▼

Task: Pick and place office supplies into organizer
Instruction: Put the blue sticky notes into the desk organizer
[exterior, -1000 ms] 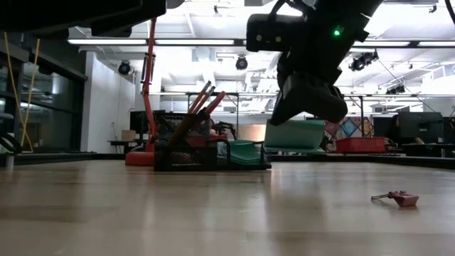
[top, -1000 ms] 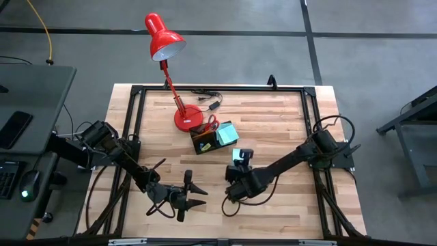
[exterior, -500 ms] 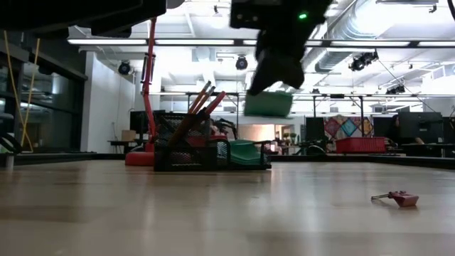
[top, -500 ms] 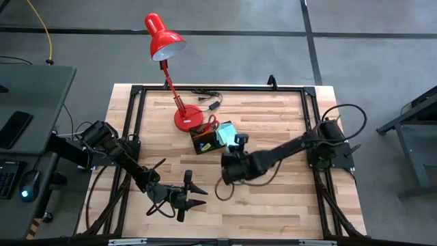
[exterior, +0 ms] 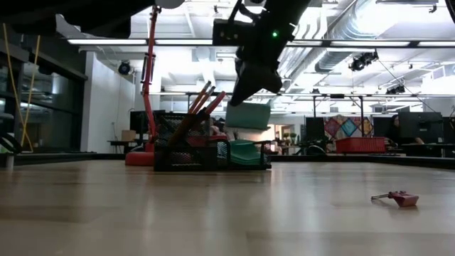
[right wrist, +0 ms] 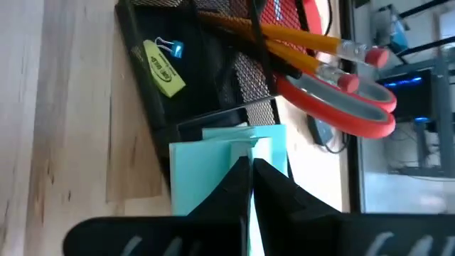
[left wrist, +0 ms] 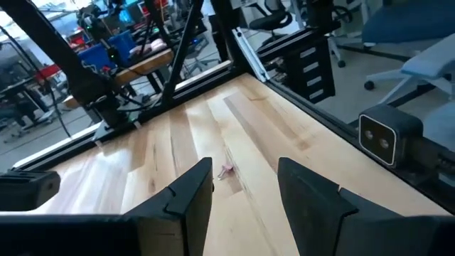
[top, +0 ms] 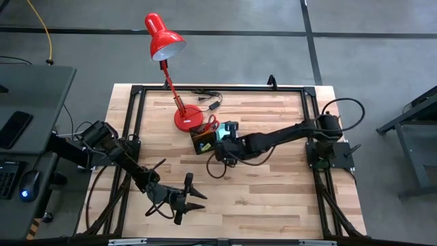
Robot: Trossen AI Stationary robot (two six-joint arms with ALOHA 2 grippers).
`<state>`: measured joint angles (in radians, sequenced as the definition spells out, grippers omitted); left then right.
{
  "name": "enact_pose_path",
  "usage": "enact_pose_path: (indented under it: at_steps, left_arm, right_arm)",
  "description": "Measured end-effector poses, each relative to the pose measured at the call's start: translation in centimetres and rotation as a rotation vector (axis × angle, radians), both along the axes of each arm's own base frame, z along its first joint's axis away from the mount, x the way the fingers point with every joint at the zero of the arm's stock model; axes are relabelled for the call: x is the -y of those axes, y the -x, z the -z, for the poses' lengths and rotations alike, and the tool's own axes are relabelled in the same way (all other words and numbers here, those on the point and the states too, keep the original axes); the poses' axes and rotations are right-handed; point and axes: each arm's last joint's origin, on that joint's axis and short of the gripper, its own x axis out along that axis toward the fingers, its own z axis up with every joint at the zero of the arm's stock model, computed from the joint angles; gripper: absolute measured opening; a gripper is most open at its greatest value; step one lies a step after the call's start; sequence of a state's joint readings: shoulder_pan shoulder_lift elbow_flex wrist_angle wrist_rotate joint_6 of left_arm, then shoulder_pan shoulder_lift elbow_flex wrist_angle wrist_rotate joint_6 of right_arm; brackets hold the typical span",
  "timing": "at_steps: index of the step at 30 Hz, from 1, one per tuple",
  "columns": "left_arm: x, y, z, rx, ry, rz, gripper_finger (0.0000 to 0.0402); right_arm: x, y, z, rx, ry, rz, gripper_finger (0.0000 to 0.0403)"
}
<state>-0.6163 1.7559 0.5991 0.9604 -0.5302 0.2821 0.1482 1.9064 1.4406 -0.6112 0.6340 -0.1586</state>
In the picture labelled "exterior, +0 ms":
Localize black mesh desk organizer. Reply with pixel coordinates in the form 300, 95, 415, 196
153, 112, 273, 172

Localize black ceiling spotlights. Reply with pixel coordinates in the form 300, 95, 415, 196
348, 50, 380, 72

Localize red-handled scissors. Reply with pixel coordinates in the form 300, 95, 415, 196
184, 90, 228, 143

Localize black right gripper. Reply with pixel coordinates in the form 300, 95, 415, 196
229, 14, 296, 107

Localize yellow cable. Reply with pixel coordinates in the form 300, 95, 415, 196
1, 23, 42, 154

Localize silver ventilation duct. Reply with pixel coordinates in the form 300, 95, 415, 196
314, 0, 399, 74

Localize person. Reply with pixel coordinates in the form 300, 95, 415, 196
387, 114, 426, 146

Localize small red clip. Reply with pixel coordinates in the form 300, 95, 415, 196
370, 191, 420, 208

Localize black monitor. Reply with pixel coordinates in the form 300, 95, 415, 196
304, 116, 325, 143
397, 111, 444, 144

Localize black aluminium table frame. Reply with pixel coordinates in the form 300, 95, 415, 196
0, 151, 455, 171

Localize colourful patchwork quilt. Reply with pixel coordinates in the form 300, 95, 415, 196
322, 114, 375, 140

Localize teal sticky note pad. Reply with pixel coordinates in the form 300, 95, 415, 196
225, 102, 272, 166

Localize red desk lamp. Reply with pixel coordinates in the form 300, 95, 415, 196
124, 0, 186, 167

▲

Brief: Examine the records and report how many lines contain the string "radians". Only the number should be given.

Expected answer: 2